* **What is being asked**
Report every line of the records that contains the word "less".

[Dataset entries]
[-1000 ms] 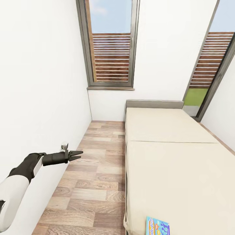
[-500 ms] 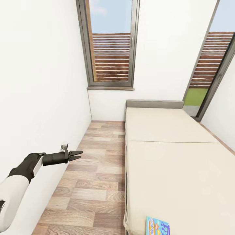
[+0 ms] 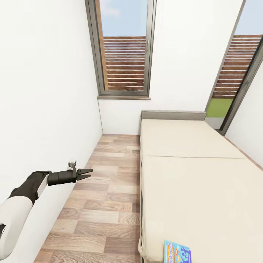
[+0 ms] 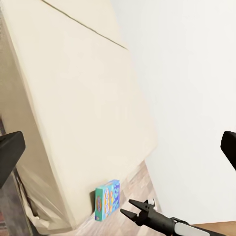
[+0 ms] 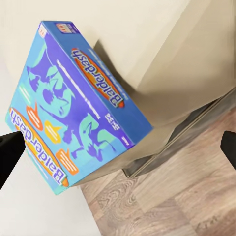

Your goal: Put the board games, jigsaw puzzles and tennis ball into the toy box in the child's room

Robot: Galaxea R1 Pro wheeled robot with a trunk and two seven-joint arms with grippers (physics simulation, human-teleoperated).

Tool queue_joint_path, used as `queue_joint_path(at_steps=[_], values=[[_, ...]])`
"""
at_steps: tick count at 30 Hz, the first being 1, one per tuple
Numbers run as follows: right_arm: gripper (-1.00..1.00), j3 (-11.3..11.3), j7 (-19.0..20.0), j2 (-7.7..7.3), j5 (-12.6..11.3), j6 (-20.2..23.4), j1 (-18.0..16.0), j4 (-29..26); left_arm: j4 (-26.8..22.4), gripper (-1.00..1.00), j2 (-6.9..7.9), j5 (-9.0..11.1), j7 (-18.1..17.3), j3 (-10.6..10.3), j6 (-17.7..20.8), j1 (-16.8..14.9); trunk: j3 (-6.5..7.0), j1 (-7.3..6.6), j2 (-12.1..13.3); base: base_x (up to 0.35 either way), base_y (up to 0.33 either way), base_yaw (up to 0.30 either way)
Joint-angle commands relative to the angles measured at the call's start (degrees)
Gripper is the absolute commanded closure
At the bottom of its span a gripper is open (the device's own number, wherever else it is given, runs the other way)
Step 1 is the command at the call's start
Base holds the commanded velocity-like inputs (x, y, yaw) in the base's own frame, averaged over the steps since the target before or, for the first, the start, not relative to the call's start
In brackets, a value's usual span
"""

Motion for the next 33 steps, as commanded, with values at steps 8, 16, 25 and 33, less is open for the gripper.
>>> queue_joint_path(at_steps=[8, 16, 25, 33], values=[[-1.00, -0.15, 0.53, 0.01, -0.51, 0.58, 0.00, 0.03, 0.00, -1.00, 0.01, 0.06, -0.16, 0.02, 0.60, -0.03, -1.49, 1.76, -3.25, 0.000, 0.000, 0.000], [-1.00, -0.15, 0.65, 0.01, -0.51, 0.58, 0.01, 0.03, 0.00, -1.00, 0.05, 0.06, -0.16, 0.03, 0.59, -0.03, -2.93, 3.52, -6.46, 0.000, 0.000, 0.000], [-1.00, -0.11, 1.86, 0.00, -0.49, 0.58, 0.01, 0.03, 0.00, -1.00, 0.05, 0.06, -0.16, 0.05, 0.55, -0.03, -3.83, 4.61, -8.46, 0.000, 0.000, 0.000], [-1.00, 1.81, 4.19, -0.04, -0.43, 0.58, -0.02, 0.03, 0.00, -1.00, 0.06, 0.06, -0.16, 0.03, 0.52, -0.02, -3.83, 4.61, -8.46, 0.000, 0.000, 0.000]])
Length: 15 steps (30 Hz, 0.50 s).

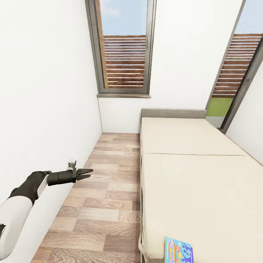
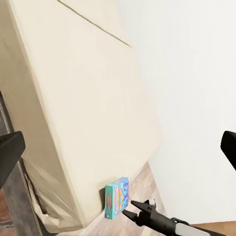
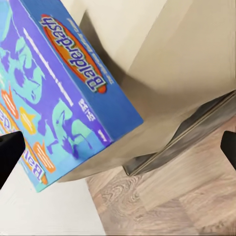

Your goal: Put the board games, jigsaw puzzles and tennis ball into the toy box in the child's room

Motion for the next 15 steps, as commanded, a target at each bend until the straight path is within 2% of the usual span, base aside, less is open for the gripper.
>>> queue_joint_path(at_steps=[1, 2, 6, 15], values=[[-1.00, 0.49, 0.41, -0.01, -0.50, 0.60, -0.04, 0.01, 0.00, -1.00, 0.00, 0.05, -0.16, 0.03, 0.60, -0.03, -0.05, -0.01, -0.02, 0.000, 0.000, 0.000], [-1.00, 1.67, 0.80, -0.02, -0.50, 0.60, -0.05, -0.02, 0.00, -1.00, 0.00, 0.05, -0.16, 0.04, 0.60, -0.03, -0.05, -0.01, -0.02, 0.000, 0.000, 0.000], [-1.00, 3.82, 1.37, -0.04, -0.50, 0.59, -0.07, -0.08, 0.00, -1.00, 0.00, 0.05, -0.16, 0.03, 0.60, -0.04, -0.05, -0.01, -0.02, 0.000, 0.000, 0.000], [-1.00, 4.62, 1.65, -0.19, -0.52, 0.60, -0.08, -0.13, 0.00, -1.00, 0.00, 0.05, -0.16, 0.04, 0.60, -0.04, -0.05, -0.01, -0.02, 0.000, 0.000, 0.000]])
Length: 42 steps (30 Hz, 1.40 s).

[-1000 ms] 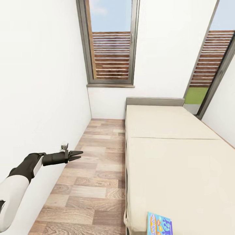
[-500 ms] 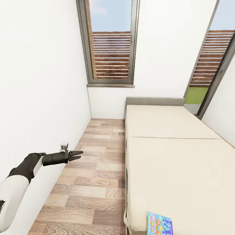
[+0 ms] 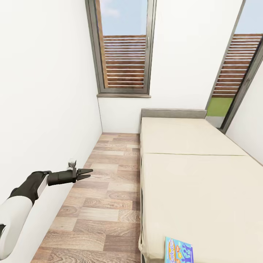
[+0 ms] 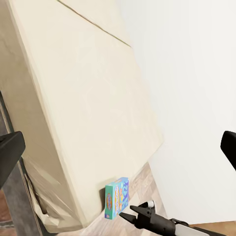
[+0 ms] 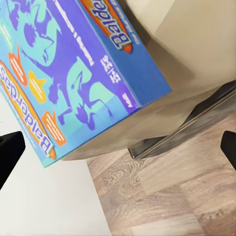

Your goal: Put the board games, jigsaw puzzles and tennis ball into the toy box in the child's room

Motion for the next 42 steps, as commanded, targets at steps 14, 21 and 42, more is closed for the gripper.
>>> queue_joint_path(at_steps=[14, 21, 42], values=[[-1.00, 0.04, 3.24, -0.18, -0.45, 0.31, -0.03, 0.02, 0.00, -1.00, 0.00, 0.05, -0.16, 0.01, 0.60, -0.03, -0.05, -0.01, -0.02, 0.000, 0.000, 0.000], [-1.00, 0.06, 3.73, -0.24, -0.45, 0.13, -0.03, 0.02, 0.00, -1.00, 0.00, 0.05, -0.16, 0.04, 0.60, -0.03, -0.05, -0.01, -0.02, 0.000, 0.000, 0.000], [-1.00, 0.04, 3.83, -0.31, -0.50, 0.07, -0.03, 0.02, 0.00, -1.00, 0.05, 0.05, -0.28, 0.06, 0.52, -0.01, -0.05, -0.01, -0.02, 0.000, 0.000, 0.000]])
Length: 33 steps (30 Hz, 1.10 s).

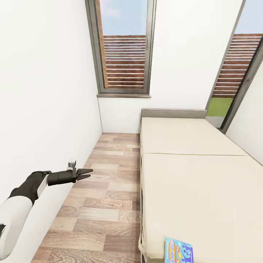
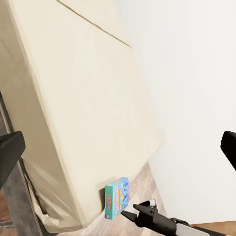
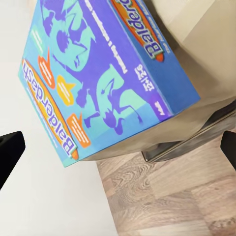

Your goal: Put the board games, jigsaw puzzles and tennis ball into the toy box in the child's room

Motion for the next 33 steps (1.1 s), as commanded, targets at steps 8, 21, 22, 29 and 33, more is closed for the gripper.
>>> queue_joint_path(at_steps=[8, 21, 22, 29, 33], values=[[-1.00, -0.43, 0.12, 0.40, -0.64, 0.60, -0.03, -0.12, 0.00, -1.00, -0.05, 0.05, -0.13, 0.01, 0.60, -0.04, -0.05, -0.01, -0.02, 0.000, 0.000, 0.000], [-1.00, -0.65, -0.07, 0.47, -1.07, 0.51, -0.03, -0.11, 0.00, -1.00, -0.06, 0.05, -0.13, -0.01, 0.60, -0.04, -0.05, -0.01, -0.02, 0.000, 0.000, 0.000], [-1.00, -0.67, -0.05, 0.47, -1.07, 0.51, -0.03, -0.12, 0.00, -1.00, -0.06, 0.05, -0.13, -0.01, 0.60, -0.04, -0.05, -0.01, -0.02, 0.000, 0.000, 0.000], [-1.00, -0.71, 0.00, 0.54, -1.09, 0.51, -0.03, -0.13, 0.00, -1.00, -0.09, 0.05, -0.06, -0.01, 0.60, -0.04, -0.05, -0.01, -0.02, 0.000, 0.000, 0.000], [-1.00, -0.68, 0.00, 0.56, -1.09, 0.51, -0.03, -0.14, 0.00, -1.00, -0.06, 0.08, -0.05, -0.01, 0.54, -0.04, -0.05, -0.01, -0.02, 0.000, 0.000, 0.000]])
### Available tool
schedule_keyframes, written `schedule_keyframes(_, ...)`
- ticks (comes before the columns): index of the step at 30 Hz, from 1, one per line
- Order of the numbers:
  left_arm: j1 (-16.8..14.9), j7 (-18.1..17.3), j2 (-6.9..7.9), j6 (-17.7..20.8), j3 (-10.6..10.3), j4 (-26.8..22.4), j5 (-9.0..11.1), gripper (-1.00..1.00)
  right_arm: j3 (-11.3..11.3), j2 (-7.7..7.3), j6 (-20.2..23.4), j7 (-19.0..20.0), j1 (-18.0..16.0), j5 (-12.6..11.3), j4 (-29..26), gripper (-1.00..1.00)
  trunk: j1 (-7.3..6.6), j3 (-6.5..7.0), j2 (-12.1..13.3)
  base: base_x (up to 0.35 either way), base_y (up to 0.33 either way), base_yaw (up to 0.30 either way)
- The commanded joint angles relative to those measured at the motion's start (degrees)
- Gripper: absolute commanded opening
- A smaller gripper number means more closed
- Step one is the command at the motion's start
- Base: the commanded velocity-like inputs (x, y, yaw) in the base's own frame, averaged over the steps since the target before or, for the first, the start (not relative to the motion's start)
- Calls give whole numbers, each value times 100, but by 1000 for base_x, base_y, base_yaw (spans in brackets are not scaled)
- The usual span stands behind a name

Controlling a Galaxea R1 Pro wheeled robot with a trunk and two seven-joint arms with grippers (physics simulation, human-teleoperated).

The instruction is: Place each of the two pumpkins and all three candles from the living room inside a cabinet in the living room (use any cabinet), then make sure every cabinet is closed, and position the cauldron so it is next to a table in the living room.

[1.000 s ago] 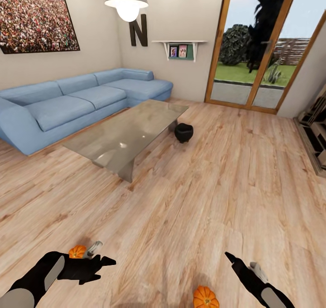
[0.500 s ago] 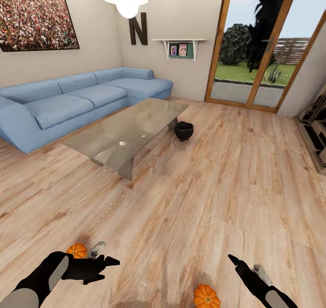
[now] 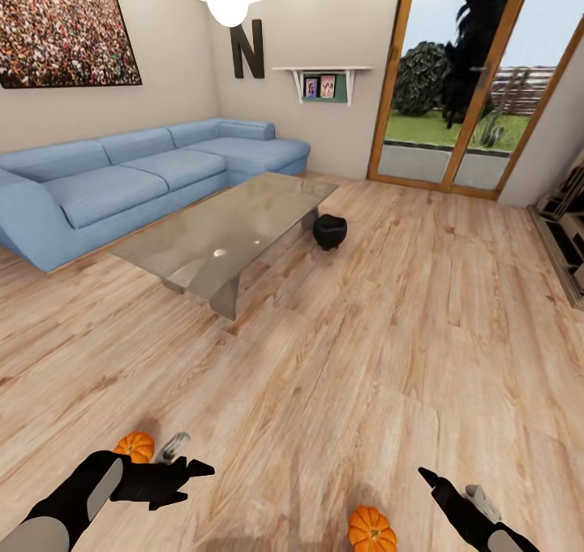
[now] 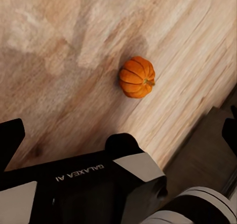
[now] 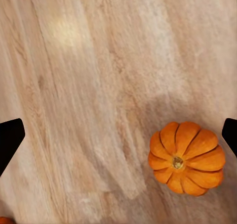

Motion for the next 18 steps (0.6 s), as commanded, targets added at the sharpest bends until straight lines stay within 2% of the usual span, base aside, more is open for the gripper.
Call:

* **Problem solution**
Motion for the next 33 steps, as commanded, with values at steps 8, 16, 25 and 33, less is open for the gripper.
Motion for the next 15 steps, as commanded, a target at each bend until the straight path is within 2% of the usual span, base aside, less is open for the gripper.

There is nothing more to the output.